=== SOURCE INFORMATION ===
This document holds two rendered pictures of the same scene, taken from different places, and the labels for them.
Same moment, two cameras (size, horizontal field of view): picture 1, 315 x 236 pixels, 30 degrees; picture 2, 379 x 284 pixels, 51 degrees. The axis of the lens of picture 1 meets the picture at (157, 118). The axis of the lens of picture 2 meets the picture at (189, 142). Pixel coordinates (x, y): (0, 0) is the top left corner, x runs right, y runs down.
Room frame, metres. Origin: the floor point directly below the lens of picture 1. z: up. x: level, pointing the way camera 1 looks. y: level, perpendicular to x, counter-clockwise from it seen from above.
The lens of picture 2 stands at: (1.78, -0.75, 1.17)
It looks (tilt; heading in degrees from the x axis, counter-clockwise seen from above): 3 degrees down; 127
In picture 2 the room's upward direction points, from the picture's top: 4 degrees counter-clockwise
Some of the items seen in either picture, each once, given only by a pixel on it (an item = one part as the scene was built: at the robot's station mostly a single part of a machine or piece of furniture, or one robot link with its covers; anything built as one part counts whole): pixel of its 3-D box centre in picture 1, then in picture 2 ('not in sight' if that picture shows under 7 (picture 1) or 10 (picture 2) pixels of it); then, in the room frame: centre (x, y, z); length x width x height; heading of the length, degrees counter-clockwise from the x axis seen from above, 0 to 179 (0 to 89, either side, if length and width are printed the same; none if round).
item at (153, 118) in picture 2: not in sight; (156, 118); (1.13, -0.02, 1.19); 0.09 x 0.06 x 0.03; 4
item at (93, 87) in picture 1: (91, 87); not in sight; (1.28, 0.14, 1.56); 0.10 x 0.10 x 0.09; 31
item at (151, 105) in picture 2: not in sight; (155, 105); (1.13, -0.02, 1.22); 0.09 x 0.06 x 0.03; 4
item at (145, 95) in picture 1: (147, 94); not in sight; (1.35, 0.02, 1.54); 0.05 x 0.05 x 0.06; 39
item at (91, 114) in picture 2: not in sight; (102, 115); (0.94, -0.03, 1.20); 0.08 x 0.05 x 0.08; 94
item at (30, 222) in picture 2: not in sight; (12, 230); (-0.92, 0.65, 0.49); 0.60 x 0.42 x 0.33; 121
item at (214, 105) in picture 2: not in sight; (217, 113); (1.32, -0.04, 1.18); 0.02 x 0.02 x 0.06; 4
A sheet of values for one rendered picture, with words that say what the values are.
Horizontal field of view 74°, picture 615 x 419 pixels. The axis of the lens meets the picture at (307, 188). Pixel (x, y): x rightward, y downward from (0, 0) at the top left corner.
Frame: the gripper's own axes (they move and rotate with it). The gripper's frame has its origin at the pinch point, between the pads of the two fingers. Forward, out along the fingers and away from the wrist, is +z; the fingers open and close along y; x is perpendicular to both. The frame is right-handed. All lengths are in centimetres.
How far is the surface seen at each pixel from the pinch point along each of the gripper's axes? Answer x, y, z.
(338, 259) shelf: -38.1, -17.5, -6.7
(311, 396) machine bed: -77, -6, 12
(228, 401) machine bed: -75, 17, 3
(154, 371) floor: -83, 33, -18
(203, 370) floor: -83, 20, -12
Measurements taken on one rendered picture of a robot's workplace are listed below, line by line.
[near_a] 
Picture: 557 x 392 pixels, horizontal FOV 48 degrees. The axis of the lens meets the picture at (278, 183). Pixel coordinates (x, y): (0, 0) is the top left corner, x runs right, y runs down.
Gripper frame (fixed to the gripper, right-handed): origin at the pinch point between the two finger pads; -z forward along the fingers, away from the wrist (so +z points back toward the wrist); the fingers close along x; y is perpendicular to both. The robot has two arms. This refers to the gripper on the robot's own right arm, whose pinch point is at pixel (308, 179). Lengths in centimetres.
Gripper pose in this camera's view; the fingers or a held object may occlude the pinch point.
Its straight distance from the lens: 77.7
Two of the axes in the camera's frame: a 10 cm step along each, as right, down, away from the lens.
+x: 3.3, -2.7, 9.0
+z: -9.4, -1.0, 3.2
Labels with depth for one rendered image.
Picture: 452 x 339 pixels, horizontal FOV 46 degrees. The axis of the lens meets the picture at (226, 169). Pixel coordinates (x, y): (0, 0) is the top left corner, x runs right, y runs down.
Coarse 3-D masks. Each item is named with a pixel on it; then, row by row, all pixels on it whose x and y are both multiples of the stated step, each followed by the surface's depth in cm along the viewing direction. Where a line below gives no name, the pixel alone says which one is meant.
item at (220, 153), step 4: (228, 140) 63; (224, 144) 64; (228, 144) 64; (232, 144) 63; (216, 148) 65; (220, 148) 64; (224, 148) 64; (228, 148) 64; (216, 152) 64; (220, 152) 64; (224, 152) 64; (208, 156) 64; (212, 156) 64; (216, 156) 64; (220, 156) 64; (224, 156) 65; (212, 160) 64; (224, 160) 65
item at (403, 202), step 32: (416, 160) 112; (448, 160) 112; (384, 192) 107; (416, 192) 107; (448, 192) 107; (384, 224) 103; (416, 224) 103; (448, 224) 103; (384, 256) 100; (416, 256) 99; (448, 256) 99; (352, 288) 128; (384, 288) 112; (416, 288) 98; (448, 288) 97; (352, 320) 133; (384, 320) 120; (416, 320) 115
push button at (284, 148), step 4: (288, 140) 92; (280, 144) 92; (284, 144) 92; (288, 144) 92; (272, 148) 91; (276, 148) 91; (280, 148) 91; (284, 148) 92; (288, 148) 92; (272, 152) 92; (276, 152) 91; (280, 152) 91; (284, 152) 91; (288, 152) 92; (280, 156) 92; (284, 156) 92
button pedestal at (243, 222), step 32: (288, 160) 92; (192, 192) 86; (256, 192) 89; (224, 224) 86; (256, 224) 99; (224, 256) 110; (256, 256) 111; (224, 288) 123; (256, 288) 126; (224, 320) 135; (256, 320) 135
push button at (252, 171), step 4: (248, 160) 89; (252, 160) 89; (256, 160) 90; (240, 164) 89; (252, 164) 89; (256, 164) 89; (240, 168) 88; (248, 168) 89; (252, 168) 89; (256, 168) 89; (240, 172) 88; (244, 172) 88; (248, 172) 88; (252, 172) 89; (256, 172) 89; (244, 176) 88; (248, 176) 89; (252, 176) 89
===
* **REQUIRED WORK**: Given the data above, which lines hold the string "direction"? Return them.

* **ANSWER TO THIS EXERCISE**:
In picture 2 the room's upward direction points, from the picture's top: 4 degrees counter-clockwise
Coarse 3-D masks. Each item is named with a pixel on it; then, row by row, all pixels on it whose x and y are both multiples of the stated step, each followed by the surface's depth in cm along the viewing direction. Where a line below gives no name, the pixel alone says which one is meant.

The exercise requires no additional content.